Return the data below in full. Keep each character unchanged.

----

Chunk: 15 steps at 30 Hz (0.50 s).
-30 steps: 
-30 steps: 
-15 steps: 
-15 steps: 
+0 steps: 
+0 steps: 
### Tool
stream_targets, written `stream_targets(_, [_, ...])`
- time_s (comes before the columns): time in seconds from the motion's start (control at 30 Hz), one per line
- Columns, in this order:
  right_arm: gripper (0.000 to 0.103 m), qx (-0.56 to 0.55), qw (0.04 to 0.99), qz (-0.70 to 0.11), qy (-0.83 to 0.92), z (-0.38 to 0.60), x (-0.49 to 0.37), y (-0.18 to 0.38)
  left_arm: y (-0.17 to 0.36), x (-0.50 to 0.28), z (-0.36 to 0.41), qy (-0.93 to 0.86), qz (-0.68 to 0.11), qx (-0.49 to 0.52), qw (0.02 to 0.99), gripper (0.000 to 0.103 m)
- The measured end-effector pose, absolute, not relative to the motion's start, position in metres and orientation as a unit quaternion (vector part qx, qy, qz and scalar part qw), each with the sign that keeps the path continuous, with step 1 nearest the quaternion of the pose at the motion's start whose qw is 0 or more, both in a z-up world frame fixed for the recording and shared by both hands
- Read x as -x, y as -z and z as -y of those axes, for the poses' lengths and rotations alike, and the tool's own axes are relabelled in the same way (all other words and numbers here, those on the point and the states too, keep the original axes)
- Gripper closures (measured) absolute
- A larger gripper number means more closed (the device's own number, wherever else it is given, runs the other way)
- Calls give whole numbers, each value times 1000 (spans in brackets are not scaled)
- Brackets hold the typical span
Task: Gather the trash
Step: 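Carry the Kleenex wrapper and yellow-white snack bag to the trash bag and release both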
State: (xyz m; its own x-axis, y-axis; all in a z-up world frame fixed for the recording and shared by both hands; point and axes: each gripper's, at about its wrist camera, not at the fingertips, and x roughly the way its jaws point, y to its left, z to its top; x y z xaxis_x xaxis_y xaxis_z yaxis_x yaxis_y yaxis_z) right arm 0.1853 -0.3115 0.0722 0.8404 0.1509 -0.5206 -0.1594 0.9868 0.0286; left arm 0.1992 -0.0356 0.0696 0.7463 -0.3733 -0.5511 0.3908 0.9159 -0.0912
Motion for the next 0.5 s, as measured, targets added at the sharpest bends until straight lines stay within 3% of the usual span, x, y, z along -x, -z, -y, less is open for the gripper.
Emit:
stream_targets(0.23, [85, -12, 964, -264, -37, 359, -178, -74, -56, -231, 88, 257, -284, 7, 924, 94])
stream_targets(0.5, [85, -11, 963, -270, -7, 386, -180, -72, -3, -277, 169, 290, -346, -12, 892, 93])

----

**RESPONSE TO THE TASK:**
Chunk: 15 steps at 30 Hz (0.50 s).
-30 steps: 
-30 steps: 
-15 steps: 
-15 steps: 
+0 steps: 
+0 steps: 
### Tool
stream_targets, written `stream_targets(_, [_, ...])`
- time_s (comes before the columns): time in seconds from the motion's start (control at 30 Hz), one per line
- Columns, in this order:
  right_arm: gripper (0.000 to 0.103 m), qx (-0.56 to 0.55), qw (0.04 to 0.99), qz (-0.70 to 0.11), qy (-0.83 to 0.92), z (-0.38 to 0.60), x (-0.49 to 0.37), y (-0.18 to 0.38)
  left_arm: y (-0.17 to 0.36), x (-0.50 to 0.28), z (-0.36 to 0.41), qy (-0.93 to 0.86), qz (-0.68 to 0.11), qx (-0.49 to 0.52), qw (0.02 to 0.99), gripper (0.000 to 0.103 m)
- The measured end-effector pose, absolute, not relative to the motion's start, position in metres and orientation as a unit quaternion (vector part qx, qy, qz and scalar part qw), each with the sign that keeps the path continuous, with step 1 nearest the quaternion of the pose at the motion's start whose qw is 0 or more, both in a z-up world frame fixed for the recording and shared by both hands
- Read x as -x, y as -z and z as -y of those axes, for the poses' lengths and rotations alike, and the tool's own axes are relabelled in the same way (all other words and numbers here, those on the point and the states too, keep the original axes)
- Gripper closures (measured) absolute
- A larger gripper number means more closed (the device's own number, wherever else it is given, runs the other way)
- Calls give whole numbers, each value times 1000 (spans in brackets are not scaled)
- Brackets hold the typical span
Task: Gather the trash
Step: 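Carry the Kleenex wrapper and yellow-white snack bag to the trash bag and release both
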State: (xyz m; its own x-axis, y-axis; all in a z-up world frame fixed for the recording and shared by both hands; point and axes: each gripper's, at about its wrist camera, not at the fingertips, and x roughly the way its jaws point, y to its left, z to its top; x y z xaxis_x xaxis_y xaxis_z yaxis_x yaxis_y yaxis_z) right arm 0.1853 -0.3115 0.0722 0.8404 0.1509 -0.5206 -0.1594 0.9868 0.0286; left arm 0.1992 -0.0356 0.0696 0.7463 -0.3733 -0.5511 0.3908 0.9159 -0.0912
Motion for the next 0.5 s, as measured, targets added at the sharpest bends until straight lines stay within 3% of the usual span, x, y, z along -x, -z, -y, less is open for the gripper.
Emit:
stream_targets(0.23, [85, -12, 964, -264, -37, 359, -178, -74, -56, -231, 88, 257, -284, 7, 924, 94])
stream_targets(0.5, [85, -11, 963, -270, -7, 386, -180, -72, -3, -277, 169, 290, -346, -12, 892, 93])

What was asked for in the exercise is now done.